Судно почувствовало первую качку. Слева оставался Аскольд, а впереди синело море. Чайка спланировала к палубе, помахала крыльями.
«Вот и все, — сказал себе Вьюгин. — Теперь вахта и учебники. Вахта и учебники. А к Нюрке не подойду. Пусть слушает гитару. В пустой бочке звону больше. Вообще-то бочка здесь ни при чем».
Он покосился в сторону стоявшей у борта девушки, и сердце его тревожно ёкнуло: «А все-таки она красивая. Может быть, Витька ей не нужен? Не такой уж он игрок…»
— Юнга! Юнга! Ко мне!
Пес услышал знакомый голос и подбежал.
Вьюгин взял его на руки и пошел к себе. Надо было отдохнуть перед вахтой. Мимо Нюры он проходил медленно, поглощенный вниманием к своему питомцу, делая вид, что ему безразлично ее присутствие, что он совершенно равнодушен к женскому полу.
Но она остановила его.
— Ой, какая собачка чистенькая. Где ты ее взял?
— Не она, а он, — ответил Вьюгин. — Вчера подобрал на улице. Полчаса вместе с ним в душе мылись, потому и чистенький.
— Ты любишь собак? — спросил он, готовый подарить ей своего пса.
— Я вообще люблю животных. У нас в деревне всегда были собаки и кошки. А у дяди Демьяна был медвежонок, так я часами могла сидеть возле него.
— Ну… Медвежонка у меня нет, а Юнгу могу тебе подарить.
Нюра засмеялась.
— Он и без тебя от камбуза не отходит, так что обойдусь без подарка…
Она обожгла его лукавым взглядом и упорхнула.
Вьюгин посмотрел на щенка, опустил его на палубу.
— У-у, блюдолиз!

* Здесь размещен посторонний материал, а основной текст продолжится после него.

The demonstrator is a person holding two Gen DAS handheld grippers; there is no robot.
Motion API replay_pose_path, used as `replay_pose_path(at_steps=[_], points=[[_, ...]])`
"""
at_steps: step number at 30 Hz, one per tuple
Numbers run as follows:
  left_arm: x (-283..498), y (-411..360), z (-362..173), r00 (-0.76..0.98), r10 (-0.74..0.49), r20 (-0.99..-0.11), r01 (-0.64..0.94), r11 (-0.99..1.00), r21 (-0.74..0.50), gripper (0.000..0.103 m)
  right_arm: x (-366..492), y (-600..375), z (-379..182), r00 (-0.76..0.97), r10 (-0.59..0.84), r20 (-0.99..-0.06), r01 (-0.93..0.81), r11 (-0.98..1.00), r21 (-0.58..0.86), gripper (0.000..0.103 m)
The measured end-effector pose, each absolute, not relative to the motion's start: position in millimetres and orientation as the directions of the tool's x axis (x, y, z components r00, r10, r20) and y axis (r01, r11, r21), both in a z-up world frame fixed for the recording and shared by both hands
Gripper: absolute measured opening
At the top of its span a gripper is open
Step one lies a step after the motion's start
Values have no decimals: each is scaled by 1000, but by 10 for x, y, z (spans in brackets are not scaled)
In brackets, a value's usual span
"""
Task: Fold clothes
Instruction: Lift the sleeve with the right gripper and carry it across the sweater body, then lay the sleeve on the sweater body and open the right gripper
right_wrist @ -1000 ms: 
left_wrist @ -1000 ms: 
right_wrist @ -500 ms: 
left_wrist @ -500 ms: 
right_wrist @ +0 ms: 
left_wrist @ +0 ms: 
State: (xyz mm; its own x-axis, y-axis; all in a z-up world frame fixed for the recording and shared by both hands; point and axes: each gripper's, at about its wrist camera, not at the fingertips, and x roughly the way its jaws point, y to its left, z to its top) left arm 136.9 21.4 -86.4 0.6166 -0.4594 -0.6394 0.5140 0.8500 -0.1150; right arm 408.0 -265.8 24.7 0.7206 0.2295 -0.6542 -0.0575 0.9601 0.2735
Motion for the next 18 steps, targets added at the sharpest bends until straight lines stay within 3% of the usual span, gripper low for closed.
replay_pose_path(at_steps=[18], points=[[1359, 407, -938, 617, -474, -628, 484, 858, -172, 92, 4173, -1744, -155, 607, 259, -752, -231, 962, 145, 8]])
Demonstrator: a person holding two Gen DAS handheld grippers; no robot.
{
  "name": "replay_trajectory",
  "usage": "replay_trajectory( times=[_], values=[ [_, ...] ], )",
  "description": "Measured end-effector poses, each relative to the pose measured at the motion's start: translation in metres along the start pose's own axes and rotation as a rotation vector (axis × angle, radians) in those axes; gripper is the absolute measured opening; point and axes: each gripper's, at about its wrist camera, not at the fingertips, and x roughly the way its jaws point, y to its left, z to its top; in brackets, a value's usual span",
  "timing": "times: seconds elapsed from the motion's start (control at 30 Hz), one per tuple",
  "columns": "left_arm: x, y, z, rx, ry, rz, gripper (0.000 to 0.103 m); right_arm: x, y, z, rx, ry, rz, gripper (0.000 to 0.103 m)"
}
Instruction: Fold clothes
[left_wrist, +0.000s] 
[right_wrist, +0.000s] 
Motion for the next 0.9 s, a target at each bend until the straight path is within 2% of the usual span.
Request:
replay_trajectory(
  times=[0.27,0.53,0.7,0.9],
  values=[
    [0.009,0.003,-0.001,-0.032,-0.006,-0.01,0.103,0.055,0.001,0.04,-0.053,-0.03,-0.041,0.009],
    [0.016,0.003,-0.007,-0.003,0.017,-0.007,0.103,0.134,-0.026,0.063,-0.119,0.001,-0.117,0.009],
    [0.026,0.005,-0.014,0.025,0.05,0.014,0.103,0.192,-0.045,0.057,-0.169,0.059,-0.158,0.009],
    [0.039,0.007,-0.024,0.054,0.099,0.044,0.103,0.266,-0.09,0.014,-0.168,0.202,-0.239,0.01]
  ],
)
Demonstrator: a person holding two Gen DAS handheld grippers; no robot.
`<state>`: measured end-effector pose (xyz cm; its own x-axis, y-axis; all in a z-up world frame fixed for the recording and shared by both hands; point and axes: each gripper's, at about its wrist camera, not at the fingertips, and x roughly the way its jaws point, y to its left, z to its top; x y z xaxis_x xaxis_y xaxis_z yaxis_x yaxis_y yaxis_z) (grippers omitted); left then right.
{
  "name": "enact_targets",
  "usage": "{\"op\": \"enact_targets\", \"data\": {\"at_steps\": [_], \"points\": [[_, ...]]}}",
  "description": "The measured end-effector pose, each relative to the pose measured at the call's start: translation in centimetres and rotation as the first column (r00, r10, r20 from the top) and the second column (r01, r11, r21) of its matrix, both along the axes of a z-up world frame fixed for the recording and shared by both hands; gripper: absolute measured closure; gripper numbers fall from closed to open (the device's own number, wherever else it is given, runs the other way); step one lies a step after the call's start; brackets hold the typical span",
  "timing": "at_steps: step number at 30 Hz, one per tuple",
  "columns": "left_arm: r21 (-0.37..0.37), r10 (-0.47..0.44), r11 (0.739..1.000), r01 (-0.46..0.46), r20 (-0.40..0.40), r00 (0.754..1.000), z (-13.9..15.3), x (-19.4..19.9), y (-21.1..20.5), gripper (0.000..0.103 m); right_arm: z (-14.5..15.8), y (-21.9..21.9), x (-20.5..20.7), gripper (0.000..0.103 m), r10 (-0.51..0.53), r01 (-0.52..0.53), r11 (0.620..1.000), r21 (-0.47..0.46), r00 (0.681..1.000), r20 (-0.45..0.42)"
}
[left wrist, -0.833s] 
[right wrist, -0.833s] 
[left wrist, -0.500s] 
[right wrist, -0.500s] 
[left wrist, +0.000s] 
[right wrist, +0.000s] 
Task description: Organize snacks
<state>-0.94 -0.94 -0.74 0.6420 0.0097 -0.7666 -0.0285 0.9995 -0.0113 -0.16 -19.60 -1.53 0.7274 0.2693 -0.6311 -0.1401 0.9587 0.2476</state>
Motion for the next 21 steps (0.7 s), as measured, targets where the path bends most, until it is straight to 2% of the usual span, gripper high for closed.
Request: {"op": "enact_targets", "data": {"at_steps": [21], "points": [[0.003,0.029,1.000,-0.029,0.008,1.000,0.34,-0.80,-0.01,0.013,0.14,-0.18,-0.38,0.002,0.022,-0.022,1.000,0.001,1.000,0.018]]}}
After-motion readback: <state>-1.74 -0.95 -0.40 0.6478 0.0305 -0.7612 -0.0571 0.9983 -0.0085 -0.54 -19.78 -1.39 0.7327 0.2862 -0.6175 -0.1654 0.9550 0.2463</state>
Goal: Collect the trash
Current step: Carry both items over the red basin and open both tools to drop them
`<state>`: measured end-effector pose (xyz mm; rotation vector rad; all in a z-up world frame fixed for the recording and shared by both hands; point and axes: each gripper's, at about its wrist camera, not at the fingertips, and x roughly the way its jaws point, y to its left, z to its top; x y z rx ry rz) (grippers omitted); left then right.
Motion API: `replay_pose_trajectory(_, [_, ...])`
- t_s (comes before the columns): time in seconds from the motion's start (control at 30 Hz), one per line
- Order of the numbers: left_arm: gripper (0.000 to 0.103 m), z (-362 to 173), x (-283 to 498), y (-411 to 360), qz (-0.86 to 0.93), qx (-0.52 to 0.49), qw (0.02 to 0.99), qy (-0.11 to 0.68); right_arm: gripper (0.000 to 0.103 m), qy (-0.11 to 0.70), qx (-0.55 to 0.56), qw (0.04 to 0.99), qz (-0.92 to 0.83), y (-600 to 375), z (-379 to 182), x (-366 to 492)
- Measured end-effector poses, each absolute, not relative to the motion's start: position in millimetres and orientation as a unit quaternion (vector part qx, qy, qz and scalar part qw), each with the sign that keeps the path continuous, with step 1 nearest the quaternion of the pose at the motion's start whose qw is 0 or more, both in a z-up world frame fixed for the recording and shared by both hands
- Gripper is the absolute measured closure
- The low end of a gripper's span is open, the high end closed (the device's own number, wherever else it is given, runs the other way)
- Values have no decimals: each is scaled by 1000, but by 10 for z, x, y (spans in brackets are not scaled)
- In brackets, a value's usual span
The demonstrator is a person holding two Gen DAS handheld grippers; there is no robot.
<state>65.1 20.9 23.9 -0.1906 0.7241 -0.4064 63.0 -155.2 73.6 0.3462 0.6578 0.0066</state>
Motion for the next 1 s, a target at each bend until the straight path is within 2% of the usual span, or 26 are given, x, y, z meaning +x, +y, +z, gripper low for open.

Отираешься возле кока… Пошел вон!
Пес уловил сердитые нотки и, поджав хвост, поплелся прочь недовольный, обиженный.
Жизнь на судне шла по давно заведенному распорядку. Каждый выполнял свою работу согласно уставу и расписанию. А для свободных от вахты крутили короткометражку. Просматривали всем знакомые картины. Разнообразия ради киномеханик ставил пленку наоборот. И тогда над рокочущим хохотом мужских голосов возвышался и звенел безудержный смех Нюры.